----- Information supplied
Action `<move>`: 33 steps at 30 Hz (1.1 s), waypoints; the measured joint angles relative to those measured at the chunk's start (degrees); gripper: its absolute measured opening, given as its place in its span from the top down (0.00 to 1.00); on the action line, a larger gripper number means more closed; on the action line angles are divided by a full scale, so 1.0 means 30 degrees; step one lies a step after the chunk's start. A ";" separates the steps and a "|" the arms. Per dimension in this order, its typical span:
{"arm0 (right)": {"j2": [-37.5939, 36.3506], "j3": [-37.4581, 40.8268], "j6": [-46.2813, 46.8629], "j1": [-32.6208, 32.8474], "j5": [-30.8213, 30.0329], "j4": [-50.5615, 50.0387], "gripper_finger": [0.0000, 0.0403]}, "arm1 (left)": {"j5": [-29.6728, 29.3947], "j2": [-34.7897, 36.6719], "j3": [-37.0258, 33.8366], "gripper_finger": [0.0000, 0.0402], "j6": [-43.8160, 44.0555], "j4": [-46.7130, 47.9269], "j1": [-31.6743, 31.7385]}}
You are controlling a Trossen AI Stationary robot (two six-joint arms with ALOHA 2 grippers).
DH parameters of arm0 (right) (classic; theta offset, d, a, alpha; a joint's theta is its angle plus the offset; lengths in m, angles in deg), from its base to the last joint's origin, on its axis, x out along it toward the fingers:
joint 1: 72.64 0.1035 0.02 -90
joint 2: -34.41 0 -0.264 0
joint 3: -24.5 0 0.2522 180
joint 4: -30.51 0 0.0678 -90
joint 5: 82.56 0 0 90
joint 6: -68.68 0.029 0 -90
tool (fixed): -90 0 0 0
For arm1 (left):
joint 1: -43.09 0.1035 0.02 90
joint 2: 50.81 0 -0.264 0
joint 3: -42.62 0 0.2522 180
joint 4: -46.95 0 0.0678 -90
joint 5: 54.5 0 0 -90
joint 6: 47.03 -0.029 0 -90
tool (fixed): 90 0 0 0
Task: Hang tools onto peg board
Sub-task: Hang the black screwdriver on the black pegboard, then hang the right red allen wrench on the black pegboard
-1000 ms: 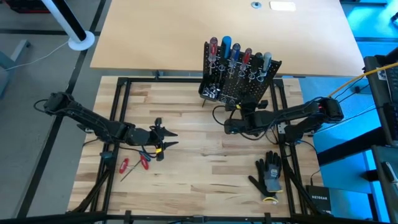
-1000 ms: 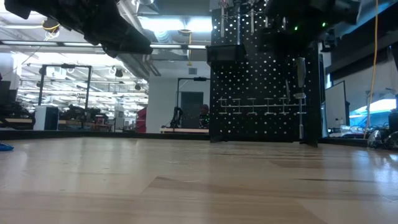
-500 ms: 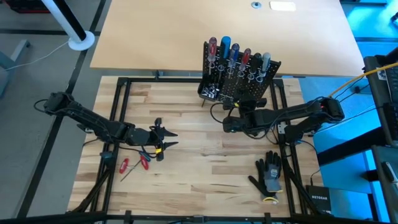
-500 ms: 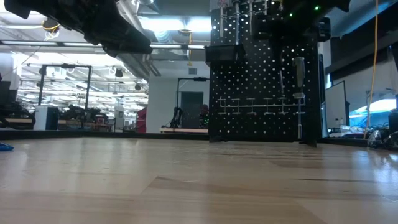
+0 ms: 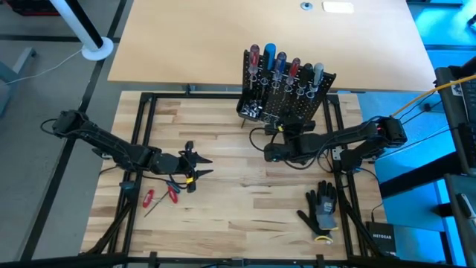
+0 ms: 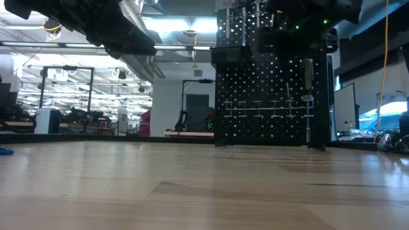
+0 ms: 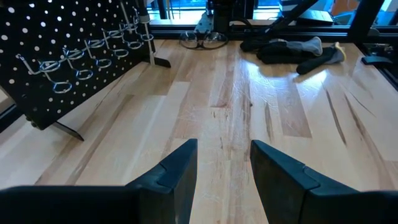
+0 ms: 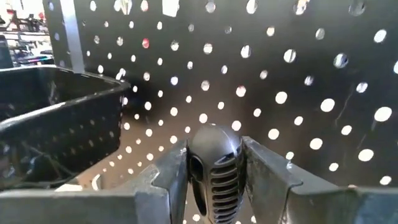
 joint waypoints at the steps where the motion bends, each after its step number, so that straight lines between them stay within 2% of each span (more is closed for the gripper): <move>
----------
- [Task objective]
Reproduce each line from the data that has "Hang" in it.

- [Written response]
Task: Hang tools onto peg board
Sub-task: Hang the black screwdriver on the black pegboard, then hang the right red allen wrench on the black pegboard

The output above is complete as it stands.